(Dataset excerpts)
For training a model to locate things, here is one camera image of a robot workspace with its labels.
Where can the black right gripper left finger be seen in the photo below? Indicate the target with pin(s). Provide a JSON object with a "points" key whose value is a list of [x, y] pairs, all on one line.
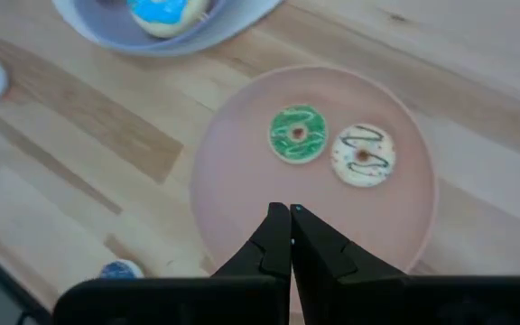
{"points": [[264, 257]]}

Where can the small white chocolate-drizzled donut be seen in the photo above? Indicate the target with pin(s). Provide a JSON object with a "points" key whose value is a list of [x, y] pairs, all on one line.
{"points": [[346, 171]]}

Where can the lavender purple plate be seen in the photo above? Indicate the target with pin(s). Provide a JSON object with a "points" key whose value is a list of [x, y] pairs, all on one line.
{"points": [[106, 31]]}

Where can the blue sprinkled cookie upper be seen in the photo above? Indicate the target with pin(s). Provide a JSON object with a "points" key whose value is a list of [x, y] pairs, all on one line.
{"points": [[120, 271]]}

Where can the pink plate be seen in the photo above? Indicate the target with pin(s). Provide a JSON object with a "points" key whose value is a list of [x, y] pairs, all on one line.
{"points": [[242, 180]]}

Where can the small green frosted donut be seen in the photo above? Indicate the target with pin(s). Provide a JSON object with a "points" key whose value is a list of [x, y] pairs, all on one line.
{"points": [[282, 144]]}

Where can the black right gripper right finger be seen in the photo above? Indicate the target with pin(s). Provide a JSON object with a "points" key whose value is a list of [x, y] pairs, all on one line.
{"points": [[323, 262]]}

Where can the large blue drizzled donut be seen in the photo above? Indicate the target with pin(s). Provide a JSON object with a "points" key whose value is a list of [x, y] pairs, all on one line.
{"points": [[160, 13]]}

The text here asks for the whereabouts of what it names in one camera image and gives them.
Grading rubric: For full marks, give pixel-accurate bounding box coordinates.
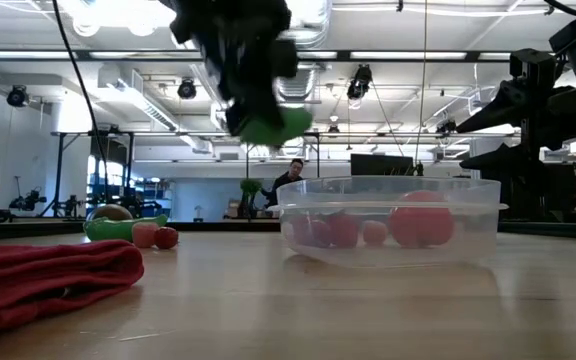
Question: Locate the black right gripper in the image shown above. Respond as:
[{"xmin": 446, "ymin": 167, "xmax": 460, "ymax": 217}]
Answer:
[{"xmin": 456, "ymin": 79, "xmax": 576, "ymax": 171}]

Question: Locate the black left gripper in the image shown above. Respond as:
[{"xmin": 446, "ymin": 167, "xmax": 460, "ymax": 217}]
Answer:
[{"xmin": 160, "ymin": 0, "xmax": 299, "ymax": 137}]

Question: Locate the green toy vegetable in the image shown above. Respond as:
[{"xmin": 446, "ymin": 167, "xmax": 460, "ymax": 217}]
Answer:
[{"xmin": 240, "ymin": 107, "xmax": 314, "ymax": 147}]

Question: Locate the red toy tomato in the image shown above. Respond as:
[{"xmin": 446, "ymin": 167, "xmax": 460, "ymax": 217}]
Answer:
[{"xmin": 389, "ymin": 189, "xmax": 456, "ymax": 250}]

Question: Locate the red toy berry cluster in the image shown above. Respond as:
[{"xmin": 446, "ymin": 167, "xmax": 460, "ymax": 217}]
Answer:
[{"xmin": 290, "ymin": 212, "xmax": 362, "ymax": 250}]

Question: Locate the small red toy fruit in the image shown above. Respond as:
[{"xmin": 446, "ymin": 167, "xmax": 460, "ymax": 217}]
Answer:
[{"xmin": 153, "ymin": 226, "xmax": 180, "ymax": 251}]

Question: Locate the small brownish toy fruit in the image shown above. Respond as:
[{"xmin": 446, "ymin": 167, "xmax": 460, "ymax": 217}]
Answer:
[{"xmin": 361, "ymin": 219, "xmax": 389, "ymax": 247}]

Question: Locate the small pink toy fruit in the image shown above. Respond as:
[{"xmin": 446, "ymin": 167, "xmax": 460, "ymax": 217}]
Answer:
[{"xmin": 131, "ymin": 222, "xmax": 160, "ymax": 250}]

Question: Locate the brown toy kiwi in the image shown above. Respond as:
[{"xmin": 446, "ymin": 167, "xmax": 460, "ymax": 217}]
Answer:
[{"xmin": 86, "ymin": 203, "xmax": 134, "ymax": 222}]

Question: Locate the green toy pea pod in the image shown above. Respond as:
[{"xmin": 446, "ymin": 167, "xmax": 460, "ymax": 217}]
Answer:
[{"xmin": 83, "ymin": 213, "xmax": 169, "ymax": 243}]

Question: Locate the clear plastic tupperware container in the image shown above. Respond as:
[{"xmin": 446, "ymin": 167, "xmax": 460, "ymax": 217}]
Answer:
[{"xmin": 267, "ymin": 174, "xmax": 510, "ymax": 269}]

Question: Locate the black ceiling spot lamp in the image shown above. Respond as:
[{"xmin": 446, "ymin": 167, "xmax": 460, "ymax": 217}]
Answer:
[
  {"xmin": 346, "ymin": 64, "xmax": 373, "ymax": 100},
  {"xmin": 176, "ymin": 78, "xmax": 198, "ymax": 100},
  {"xmin": 6, "ymin": 84, "xmax": 30, "ymax": 109}
]

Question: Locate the potted green succulent plant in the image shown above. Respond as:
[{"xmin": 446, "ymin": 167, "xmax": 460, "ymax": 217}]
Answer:
[{"xmin": 239, "ymin": 178, "xmax": 264, "ymax": 221}]

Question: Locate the black computer monitor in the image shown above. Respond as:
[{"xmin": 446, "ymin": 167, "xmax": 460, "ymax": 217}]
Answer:
[{"xmin": 350, "ymin": 153, "xmax": 414, "ymax": 177}]

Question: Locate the red folded cloth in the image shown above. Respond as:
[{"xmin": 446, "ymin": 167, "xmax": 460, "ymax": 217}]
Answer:
[{"xmin": 0, "ymin": 238, "xmax": 146, "ymax": 337}]

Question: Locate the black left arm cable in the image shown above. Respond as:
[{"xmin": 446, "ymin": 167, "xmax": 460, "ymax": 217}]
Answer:
[{"xmin": 50, "ymin": 0, "xmax": 113, "ymax": 204}]

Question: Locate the black background station frame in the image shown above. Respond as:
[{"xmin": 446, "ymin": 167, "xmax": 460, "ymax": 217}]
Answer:
[{"xmin": 50, "ymin": 130, "xmax": 137, "ymax": 217}]

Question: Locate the black aluminium table frame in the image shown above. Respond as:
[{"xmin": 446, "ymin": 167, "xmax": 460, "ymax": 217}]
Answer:
[{"xmin": 0, "ymin": 217, "xmax": 576, "ymax": 242}]

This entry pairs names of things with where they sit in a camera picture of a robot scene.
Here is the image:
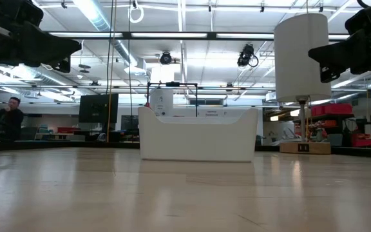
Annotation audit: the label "black overhead camera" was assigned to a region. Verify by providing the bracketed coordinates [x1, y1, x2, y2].
[158, 51, 173, 66]

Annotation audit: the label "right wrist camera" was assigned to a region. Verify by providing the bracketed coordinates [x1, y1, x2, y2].
[345, 0, 371, 35]

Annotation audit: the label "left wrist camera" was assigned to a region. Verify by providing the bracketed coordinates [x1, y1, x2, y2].
[6, 0, 45, 30]

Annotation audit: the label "black monitor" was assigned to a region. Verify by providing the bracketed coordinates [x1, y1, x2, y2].
[78, 93, 120, 124]

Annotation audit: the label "person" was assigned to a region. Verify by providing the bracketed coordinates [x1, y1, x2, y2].
[0, 96, 25, 142]

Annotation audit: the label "red crate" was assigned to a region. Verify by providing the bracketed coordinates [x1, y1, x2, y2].
[351, 133, 371, 149]

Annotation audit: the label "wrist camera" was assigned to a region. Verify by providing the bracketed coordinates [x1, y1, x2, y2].
[6, 0, 45, 30]
[345, 0, 371, 35]

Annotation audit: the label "black ceiling camera with cable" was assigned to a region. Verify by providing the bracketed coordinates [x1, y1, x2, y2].
[236, 43, 260, 69]

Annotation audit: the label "silver ventilation duct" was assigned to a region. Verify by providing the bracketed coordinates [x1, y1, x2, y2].
[72, 0, 138, 67]

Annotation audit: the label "white hanging ring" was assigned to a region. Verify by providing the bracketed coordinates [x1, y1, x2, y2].
[128, 5, 145, 24]

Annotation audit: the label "white plastic bin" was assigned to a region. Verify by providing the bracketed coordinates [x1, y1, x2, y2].
[137, 106, 259, 162]

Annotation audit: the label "black metal stand frame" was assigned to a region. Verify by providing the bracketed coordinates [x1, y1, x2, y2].
[146, 81, 199, 109]

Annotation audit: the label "white shade wooden base lamp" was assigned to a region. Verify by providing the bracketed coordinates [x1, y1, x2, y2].
[274, 12, 332, 155]

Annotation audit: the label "red storage bins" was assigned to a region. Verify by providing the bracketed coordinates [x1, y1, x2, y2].
[310, 102, 354, 117]

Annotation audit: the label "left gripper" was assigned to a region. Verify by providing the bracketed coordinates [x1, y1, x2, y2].
[0, 19, 82, 73]

WHAT YOU ARE ASKED TO DO
All of the lines above that carry the string "robot" need to be found and copied.

OUTPUT
For training a model to locate things, here is one camera image of a robot workspace with its labels.
This entry pairs names of things with where they sit in a camera picture of a robot scene.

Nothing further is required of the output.